The court promised an expedited schedule for the case, scheduling oral arguments for Nov. 10 in Tulsa, Okla.

Top enforcement priority
Consumers tired of being bothered by commercial solicitors have entered 52 million of the nation’s 130 million home telephone numbers into the FTC’s registry since it opened June 27. The list has been closed to new entries since late September, when a federal judge in Denver ruled the FTC regulations violate the First Amendment but will reopen Thursday to consumers and Friday to telemarketers, officials said.

As of Saturday, consumers who entered their number into the list before Sept. 1 will be able to file a complaint with the FTC if they receive a call they believe violates the law.

“I assure you that for the FTC this is our top enforcement priority,” Muris said.

Consumers who have signed on to the registry after Aug. 31 will have to wait three months before filing a complaint, FTC officials said.

Econimic impact
In addition to the free-speech issues, the industry has said the do-not-call list could prove economically devastating to an industry that generates some $211 billion in sales for companies selling everything from magazine subscriptions to vacation time-shares.
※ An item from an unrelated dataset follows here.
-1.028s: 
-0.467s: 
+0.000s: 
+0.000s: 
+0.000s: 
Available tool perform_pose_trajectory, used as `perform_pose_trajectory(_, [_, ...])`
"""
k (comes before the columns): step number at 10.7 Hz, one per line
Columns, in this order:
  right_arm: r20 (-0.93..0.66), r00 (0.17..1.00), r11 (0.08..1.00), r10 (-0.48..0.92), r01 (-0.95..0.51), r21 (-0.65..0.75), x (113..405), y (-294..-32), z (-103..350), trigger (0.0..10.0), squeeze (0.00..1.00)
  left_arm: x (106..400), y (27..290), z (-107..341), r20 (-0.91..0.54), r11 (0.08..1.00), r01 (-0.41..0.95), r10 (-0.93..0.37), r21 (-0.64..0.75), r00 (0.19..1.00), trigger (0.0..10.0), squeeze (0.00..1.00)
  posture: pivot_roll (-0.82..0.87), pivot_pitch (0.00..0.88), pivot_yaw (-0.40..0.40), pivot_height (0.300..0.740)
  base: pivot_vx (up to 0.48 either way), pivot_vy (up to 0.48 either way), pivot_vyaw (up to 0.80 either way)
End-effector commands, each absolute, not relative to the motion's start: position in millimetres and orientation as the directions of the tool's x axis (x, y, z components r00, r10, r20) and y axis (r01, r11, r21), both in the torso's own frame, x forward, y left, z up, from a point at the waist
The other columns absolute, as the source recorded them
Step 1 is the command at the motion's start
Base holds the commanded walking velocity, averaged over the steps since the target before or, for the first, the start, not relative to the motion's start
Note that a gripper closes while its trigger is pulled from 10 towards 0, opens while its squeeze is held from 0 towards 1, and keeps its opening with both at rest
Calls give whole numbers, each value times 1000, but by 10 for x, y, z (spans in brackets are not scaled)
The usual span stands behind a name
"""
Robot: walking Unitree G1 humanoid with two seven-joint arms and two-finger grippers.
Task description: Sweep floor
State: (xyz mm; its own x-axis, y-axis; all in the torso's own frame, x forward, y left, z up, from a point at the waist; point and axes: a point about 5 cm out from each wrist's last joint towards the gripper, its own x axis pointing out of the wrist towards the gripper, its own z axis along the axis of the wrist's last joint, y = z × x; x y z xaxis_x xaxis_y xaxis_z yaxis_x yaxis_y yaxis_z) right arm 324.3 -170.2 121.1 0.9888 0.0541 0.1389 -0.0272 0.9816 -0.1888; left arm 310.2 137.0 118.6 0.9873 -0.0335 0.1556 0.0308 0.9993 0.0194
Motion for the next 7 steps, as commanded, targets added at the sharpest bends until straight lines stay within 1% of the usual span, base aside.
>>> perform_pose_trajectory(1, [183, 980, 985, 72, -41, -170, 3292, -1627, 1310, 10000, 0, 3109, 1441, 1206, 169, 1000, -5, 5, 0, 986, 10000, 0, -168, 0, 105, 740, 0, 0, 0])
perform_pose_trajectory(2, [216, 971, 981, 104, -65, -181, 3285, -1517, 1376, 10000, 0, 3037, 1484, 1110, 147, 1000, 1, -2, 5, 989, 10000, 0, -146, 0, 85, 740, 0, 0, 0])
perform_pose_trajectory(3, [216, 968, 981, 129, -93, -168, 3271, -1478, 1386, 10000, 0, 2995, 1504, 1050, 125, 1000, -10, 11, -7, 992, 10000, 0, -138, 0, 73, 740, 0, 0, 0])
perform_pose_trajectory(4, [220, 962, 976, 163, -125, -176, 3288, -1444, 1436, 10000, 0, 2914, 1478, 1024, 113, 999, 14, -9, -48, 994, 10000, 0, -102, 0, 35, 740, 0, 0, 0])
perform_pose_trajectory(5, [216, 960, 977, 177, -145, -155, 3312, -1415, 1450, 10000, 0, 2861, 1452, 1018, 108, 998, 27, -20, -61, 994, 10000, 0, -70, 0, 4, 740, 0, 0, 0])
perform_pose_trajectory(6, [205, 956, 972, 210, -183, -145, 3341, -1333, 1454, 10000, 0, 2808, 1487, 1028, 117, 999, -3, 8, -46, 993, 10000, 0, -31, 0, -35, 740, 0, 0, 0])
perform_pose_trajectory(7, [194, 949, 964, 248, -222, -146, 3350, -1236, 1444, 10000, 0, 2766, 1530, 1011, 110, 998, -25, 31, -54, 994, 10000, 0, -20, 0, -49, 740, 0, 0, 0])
The industry contends the new rules could result in the loss of 2 million of 6.5 million related jobs, but one Wall Street economist said this week that the total is likely to be far lower.

In a note published Tuesday, Goldman Sachs economist Andrew Tilton estimated 100,000 to 150,000 jobs would be lost over the next year due to the new rules, which he called relatively small compared with the 130 million people in the nation’s work force.

Tilton also noted that the regulations include broad exemptions that will allow telemarketers to continue calling households on the do-not-call list if they have an established business relationship or if they are calling on behalf of political campaigns or non-profits. And he speculates that the list could help boost the industry’s profitability by eliminating phone numbers that would be unlikely to result in a sale.

A roller-coaster ride
The appeals court ruling brings a roller-coaster ride for the regulations closer to a conclusion. On Sept. 23, an Oklahoma judge halted activity by ruling that the FTC did not have the authority to create the list. That was followed two days later by the broader ruling on free-speech issues by the Denver judge.

Congress acted swiftly to pass legislation granting the FTC the authority it already had claimed, and President Bush signed the bill into law Sept. 29. The case before the appeals court combines the two lower-level cases.